With the so- called "wave peak", the COVID- 19 pandemic presented enormous challenges to the healthcare system. Amidst critical scenarios, it is necessary to ensure rational use of medical resources to treat patients with severe diseases effectively. However, management requires early diagnostic tools to reduce mortality in the affected population. In the present work, we investigated the strength of correlation between laboratory bio-markers and the degree of severity of COVID- 19 disease. We found that the absolute monocyte count and serum ferritin concentration had the highest correlation with COVID- 19 severity.
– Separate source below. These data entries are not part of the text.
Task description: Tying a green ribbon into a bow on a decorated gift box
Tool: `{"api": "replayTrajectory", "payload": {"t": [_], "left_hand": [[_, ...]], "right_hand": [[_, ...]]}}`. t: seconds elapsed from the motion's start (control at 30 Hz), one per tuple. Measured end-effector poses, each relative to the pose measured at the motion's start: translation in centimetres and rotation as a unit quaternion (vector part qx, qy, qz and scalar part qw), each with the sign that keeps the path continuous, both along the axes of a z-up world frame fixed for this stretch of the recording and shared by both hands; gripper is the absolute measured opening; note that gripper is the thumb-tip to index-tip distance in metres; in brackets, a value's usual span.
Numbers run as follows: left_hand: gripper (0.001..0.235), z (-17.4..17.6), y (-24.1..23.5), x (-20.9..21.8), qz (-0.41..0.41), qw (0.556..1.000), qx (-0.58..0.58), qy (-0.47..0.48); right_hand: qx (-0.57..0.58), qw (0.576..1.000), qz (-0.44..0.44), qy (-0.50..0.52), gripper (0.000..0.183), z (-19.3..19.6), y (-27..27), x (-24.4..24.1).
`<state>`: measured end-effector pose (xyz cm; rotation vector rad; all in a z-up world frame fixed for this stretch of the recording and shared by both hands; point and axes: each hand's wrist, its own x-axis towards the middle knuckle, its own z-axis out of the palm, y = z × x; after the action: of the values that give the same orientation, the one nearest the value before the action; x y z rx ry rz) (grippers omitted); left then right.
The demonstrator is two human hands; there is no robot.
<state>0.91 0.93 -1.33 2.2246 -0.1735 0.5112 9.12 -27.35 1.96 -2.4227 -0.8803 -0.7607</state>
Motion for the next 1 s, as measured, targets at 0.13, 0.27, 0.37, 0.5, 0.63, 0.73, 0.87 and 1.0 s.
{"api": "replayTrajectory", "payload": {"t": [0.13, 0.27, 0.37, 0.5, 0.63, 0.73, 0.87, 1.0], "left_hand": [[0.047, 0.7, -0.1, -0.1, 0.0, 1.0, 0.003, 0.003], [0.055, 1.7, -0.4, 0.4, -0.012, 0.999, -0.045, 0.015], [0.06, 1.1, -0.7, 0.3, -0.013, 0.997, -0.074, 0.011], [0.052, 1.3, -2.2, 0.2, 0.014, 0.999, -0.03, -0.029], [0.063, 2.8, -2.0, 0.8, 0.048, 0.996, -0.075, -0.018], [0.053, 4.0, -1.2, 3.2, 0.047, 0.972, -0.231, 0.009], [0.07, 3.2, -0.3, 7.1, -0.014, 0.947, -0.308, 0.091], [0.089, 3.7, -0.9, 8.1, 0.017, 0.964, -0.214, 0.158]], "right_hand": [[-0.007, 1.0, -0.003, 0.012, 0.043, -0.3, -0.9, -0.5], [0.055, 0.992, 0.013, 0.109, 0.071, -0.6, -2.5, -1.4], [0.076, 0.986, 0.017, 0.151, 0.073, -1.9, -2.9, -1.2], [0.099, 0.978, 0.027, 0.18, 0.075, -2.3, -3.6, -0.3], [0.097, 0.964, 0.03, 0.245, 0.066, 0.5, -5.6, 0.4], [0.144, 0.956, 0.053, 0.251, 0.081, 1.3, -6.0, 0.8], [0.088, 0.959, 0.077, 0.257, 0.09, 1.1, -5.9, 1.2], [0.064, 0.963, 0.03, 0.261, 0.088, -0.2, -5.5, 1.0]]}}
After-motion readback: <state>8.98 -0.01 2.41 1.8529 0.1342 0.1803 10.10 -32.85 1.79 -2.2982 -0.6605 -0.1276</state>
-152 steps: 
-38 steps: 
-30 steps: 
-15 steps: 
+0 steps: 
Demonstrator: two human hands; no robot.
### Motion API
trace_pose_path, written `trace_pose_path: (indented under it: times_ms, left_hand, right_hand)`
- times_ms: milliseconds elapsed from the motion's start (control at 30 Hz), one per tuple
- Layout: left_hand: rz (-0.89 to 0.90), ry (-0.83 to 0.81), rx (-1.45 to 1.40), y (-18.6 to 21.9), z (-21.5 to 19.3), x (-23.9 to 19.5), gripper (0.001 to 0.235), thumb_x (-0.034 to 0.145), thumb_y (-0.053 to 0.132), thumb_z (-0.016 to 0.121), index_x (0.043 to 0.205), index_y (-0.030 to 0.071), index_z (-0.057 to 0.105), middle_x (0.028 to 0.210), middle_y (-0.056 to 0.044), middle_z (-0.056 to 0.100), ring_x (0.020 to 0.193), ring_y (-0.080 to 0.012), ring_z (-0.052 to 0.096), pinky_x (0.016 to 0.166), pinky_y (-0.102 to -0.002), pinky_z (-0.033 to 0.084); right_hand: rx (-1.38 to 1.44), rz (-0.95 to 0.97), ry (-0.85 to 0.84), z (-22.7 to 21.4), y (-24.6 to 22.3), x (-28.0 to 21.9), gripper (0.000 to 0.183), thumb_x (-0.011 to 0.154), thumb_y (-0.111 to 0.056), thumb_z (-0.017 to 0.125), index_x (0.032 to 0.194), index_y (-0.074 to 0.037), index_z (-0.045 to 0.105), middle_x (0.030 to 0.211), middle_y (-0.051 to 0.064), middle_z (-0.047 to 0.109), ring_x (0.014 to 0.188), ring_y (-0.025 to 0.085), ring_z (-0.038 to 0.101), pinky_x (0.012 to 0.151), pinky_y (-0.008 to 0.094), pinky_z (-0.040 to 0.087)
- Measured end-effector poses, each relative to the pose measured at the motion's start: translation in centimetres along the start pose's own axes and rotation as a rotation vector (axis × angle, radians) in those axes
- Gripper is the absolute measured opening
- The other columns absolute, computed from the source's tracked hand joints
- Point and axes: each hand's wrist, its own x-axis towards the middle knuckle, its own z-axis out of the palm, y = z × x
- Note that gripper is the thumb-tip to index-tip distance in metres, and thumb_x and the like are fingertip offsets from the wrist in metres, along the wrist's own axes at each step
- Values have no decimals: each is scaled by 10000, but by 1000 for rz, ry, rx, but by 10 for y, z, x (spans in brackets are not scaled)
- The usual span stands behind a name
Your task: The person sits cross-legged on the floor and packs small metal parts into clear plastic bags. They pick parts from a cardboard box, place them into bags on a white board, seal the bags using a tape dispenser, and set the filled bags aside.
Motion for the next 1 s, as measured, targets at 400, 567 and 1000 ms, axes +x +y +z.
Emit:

These findings establish these laboratory biomarkers as valuable parameters to infer the prognosis of hospitalized COVID- 19 patients.

This study proposes a mathematical approach that integrates monocytes and ferritin as an index of inflammation and, possibly, as a predictor of the dysregulation of the inflammatory response produced by COVID- 19.

Considering that the data was collected at the "peak" of the first wave of the pandemic in the city of Tacna, further research with larger samples is recommended to confirm our findings.


With the results obtained in this work, it may be possible:

  • To standardize critical values of COVID- 19 biomarkers available in Tacna, Peru, according to population charac-teristics and logistic feasibility.
  • To analyze laboratory markers that signal cardiac, muscular, renal, and thrombotic complications – significantly elevated in multiple organ failure – and are associated with COVID- 19 severity.
  • To encourage further studies to develop clinical diag-nostic tools that integrate, through a mathematical index, laboratory analytes that show high statistical correlation with the severity of COVID- 19 to allow the diagnosis and timely treatment of the severe or critical disease states.